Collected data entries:
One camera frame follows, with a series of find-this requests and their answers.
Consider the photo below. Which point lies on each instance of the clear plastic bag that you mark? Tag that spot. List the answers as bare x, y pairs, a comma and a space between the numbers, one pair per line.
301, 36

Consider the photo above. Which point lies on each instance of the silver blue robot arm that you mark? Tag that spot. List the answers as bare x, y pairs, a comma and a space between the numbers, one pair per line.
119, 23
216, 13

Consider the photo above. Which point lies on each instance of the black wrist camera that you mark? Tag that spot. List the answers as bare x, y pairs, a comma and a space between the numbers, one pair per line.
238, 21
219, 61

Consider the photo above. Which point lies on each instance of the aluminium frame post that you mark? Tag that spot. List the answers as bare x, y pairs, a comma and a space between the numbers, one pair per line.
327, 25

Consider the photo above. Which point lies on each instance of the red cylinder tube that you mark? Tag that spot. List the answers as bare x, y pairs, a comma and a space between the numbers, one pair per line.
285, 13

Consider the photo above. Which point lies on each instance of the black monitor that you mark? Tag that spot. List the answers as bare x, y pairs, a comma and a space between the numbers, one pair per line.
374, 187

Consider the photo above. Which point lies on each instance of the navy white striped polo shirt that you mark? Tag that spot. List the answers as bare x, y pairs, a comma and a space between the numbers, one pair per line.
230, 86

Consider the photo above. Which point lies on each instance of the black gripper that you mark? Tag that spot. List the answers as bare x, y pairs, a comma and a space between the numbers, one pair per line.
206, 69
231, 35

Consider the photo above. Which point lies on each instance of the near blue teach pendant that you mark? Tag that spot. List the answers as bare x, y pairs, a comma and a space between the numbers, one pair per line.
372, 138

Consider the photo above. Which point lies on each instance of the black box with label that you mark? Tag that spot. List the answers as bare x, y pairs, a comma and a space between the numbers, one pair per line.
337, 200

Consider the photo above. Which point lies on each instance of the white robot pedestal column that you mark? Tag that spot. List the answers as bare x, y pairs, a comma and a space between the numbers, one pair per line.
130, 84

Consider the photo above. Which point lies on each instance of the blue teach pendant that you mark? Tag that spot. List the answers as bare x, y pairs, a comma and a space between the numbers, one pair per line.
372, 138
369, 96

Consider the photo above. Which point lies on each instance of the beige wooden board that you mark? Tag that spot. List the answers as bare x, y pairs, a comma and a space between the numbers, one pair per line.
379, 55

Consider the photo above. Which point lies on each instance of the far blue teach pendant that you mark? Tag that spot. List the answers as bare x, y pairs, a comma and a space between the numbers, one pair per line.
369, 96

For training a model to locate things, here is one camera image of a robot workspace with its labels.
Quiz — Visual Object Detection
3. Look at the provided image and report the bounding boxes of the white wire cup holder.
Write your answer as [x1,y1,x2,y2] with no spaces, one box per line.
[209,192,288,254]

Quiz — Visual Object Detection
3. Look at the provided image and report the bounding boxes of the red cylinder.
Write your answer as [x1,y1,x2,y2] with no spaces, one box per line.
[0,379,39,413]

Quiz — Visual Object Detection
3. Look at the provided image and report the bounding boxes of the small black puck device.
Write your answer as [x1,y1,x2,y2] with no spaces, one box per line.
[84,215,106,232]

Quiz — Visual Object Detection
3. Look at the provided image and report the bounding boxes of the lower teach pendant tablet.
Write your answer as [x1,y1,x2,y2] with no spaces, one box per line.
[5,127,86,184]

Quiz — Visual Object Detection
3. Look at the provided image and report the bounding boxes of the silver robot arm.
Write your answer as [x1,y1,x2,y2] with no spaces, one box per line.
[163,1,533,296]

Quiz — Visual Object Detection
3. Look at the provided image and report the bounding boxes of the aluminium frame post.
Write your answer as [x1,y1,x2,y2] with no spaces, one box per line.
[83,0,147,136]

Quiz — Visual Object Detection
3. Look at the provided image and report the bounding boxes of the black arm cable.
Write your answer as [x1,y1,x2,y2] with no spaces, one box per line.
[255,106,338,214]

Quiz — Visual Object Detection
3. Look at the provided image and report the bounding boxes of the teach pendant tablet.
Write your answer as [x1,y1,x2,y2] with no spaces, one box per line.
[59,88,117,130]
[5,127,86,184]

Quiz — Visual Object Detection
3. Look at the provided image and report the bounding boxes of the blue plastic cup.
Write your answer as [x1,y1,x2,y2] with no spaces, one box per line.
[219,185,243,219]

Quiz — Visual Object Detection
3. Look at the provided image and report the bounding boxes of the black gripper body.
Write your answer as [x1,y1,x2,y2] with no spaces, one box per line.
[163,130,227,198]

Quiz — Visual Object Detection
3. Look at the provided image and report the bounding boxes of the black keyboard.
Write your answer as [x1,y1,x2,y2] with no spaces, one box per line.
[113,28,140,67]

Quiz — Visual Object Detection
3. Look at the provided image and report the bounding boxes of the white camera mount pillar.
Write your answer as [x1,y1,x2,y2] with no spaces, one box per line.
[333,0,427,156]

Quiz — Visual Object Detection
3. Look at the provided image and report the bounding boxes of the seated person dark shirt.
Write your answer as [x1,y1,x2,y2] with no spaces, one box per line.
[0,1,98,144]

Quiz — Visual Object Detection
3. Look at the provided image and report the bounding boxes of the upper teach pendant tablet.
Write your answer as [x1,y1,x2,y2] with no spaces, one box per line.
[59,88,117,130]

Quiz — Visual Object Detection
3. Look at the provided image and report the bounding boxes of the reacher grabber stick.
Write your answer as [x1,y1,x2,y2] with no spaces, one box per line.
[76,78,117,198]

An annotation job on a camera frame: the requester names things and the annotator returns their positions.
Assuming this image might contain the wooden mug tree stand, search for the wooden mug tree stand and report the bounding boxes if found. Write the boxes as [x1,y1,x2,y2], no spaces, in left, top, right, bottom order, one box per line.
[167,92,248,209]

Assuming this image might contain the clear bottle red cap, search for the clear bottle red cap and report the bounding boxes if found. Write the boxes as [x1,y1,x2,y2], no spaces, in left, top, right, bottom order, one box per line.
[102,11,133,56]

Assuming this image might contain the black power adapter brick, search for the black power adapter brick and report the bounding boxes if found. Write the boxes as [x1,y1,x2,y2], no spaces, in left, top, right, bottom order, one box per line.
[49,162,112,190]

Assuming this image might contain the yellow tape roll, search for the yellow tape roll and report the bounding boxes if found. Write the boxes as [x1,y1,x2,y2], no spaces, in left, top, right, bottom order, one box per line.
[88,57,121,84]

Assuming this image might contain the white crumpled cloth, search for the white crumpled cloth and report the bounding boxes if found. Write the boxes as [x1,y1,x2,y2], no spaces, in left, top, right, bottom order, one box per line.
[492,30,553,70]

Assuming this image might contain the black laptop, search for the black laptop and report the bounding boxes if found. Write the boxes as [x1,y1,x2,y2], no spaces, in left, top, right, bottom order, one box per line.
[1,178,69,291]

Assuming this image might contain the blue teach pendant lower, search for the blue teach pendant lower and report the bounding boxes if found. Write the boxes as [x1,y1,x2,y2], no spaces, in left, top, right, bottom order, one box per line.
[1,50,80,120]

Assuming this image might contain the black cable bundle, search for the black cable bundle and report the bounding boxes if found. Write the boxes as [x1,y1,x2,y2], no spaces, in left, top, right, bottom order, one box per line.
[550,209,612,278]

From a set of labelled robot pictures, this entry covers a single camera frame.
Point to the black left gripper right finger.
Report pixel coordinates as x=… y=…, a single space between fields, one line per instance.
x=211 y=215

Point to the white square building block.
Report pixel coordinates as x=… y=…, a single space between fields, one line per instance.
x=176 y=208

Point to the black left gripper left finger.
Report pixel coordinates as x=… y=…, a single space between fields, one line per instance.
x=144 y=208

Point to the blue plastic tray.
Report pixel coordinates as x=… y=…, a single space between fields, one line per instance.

EXERCISE REQUIREMENTS:
The records above are to be output in full and without error.

WRITTEN RESPONSE:
One camera frame follows, with a series of find-this requests and their answers.
Consider the photo below. Which point lies on each instance of the clear plastic bag that you mark? Tag that spot. List the answers as bare x, y pairs, a comma and a space between the numbers, one pair per line.
301, 36

Consider the photo above. Which point lies on each instance of the silver blue robot arm that you mark? Tag that spot. List the answers as bare x, y pairs, a comma and a space between the numbers, one pair per line.
119, 23
216, 13

Consider the photo above. Which point lies on each instance of the black wrist camera that you mark? Tag that spot. List the answers as bare x, y pairs, a comma and a space between the numbers, one pair per line.
238, 21
219, 61

Consider the photo above. Which point lies on each instance of the aluminium frame post that you mark? Tag that spot. List the answers as bare x, y pairs, a comma and a space between the numbers, one pair per line.
327, 25

Consider the photo above. Which point lies on each instance of the red cylinder tube that you mark? Tag that spot. List the answers as bare x, y pairs, a comma and a space between the numbers, one pair per line.
285, 13

Consider the photo above. Which point lies on each instance of the black monitor that you mark? Tag that spot. List the answers as bare x, y pairs, a comma and a space between the numbers, one pair per line.
374, 187

Consider the photo above. Which point lies on each instance of the navy white striped polo shirt that you mark? Tag that spot. List the answers as bare x, y pairs, a comma and a space between the numbers, one pair per line.
230, 86

Consider the photo above. Which point lies on each instance of the black gripper that you mark? Tag that spot. List the answers as bare x, y pairs, a comma and a space between the numbers, one pair per line.
206, 69
231, 35

Consider the photo above. Which point lies on each instance of the near blue teach pendant that you mark? Tag that spot. List the answers as bare x, y pairs, a comma and a space between the numbers, one pair per line.
372, 138

Consider the photo above. Which point lies on each instance of the black box with label that you mark? Tag that spot. List the answers as bare x, y pairs, a comma and a space between the numbers, one pair per line.
337, 200

Consider the photo above. Which point lies on each instance of the white robot pedestal column that you mark? Tag that spot. List the answers as bare x, y pairs, a comma and a space between the numbers, one pair per line.
130, 84

Consider the photo above. Which point lies on each instance of the blue teach pendant that you mark? Tag that spot. List the answers as bare x, y pairs, a comma and a space between the numbers, one pair per line.
372, 138
369, 96

Consider the photo above. Which point lies on each instance of the beige wooden board that you mark? Tag that spot. List the answers as bare x, y pairs, a comma and a space between the numbers, one pair per line.
379, 55

Consider the photo above. Which point lies on each instance of the far blue teach pendant that you mark? Tag that spot. List the answers as bare x, y pairs, a comma and a space between the numbers, one pair per line.
369, 96

For training a model to locate things, here is one camera image of a robot workspace with its labels.
Quiz — Visual Object Detection
3. Look at the provided image and report the bounding boxes of the white wire cup holder.
Write your answer as [x1,y1,x2,y2] with no spaces, one box per line.
[209,192,288,254]

Quiz — Visual Object Detection
3. Look at the provided image and report the bounding boxes of the red cylinder.
Write your answer as [x1,y1,x2,y2] with no spaces, one box per line.
[0,379,39,413]

Quiz — Visual Object Detection
3. Look at the provided image and report the bounding boxes of the small black puck device.
Write your answer as [x1,y1,x2,y2] with no spaces, one box per line.
[84,215,106,232]

Quiz — Visual Object Detection
3. Look at the provided image and report the bounding boxes of the lower teach pendant tablet.
Write your answer as [x1,y1,x2,y2] with no spaces, one box per line.
[5,127,86,184]

Quiz — Visual Object Detection
3. Look at the provided image and report the bounding boxes of the silver robot arm.
Write your answer as [x1,y1,x2,y2] with no spaces, one box per line.
[163,1,533,296]

Quiz — Visual Object Detection
3. Look at the provided image and report the bounding boxes of the aluminium frame post.
Write your answer as [x1,y1,x2,y2] with no spaces, one box per line.
[83,0,147,136]

Quiz — Visual Object Detection
3. Look at the provided image and report the bounding boxes of the black arm cable.
Write your answer as [x1,y1,x2,y2] with no spaces, one box per line.
[255,106,338,214]

Quiz — Visual Object Detection
3. Look at the provided image and report the bounding boxes of the teach pendant tablet.
Write your answer as [x1,y1,x2,y2] with no spaces, one box per line.
[59,88,117,130]
[5,127,86,184]

Quiz — Visual Object Detection
3. Look at the provided image and report the bounding boxes of the blue plastic cup.
Write your answer as [x1,y1,x2,y2] with no spaces, one box per line.
[219,185,243,219]

Quiz — Visual Object Detection
3. Look at the provided image and report the bounding boxes of the black gripper body.
Write your answer as [x1,y1,x2,y2] with no spaces, one box per line.
[163,130,227,198]

Quiz — Visual Object Detection
3. Look at the provided image and report the bounding boxes of the black keyboard.
Write your answer as [x1,y1,x2,y2] with no spaces, one box per line.
[113,28,140,67]

Quiz — Visual Object Detection
3. Look at the provided image and report the bounding boxes of the white camera mount pillar.
Write your answer as [x1,y1,x2,y2] with no spaces, one box per line.
[333,0,427,156]

Quiz — Visual Object Detection
3. Look at the provided image and report the bounding boxes of the seated person dark shirt.
Write your answer as [x1,y1,x2,y2] with no spaces, one box per line.
[0,1,98,144]

Quiz — Visual Object Detection
3. Look at the provided image and report the bounding boxes of the upper teach pendant tablet.
Write your answer as [x1,y1,x2,y2] with no spaces, one box per line.
[59,88,117,130]

Quiz — Visual Object Detection
3. Look at the provided image and report the bounding boxes of the reacher grabber stick.
Write your answer as [x1,y1,x2,y2] with no spaces, one box per line.
[76,78,117,198]

An annotation job on a camera frame: the requester names things and the annotator returns their positions.
Assuming this image might contain the wooden mug tree stand, search for the wooden mug tree stand and report the bounding boxes if found. Write the boxes as [x1,y1,x2,y2], no spaces, in left, top, right, bottom order, one box per line.
[167,92,248,209]

Assuming this image might contain the clear bottle red cap, search for the clear bottle red cap and report the bounding boxes if found. Write the boxes as [x1,y1,x2,y2], no spaces, in left, top, right, bottom order, one box per line.
[102,11,133,56]

Assuming this image might contain the black power adapter brick, search for the black power adapter brick and report the bounding boxes if found. Write the boxes as [x1,y1,x2,y2], no spaces, in left, top, right, bottom order, one box per line.
[49,162,112,190]

Assuming this image might contain the yellow tape roll, search for the yellow tape roll and report the bounding boxes if found. Write the boxes as [x1,y1,x2,y2], no spaces, in left, top, right, bottom order, one box per line.
[88,57,121,84]

Assuming this image might contain the white crumpled cloth, search for the white crumpled cloth and report the bounding boxes if found. Write the boxes as [x1,y1,x2,y2], no spaces, in left, top, right, bottom order, one box per line.
[492,30,553,70]

Assuming this image might contain the black laptop, search for the black laptop and report the bounding boxes if found. Write the boxes as [x1,y1,x2,y2], no spaces, in left, top, right, bottom order, one box per line.
[1,178,69,291]

Assuming this image might contain the blue teach pendant lower, search for the blue teach pendant lower and report the bounding boxes if found. Write the boxes as [x1,y1,x2,y2], no spaces, in left, top, right, bottom order, one box per line.
[1,50,80,120]

Assuming this image might contain the black cable bundle, search for the black cable bundle and report the bounding boxes if found. Write the boxes as [x1,y1,x2,y2], no spaces, in left, top, right, bottom order, one box per line.
[550,209,612,278]

From a set of labelled robot pictures, this entry covers a single camera frame.
Point to the black left gripper right finger.
Report pixel coordinates as x=… y=…, a single space between fields, one line per instance.
x=211 y=215

Point to the white square building block.
Report pixel coordinates as x=… y=…, a single space between fields, one line per instance.
x=176 y=208

Point to the black left gripper left finger.
Report pixel coordinates as x=… y=…, a single space between fields, one line per instance.
x=144 y=208

Point to the blue plastic tray.
Report pixel coordinates as x=… y=…, a single space between fields, one line per instance.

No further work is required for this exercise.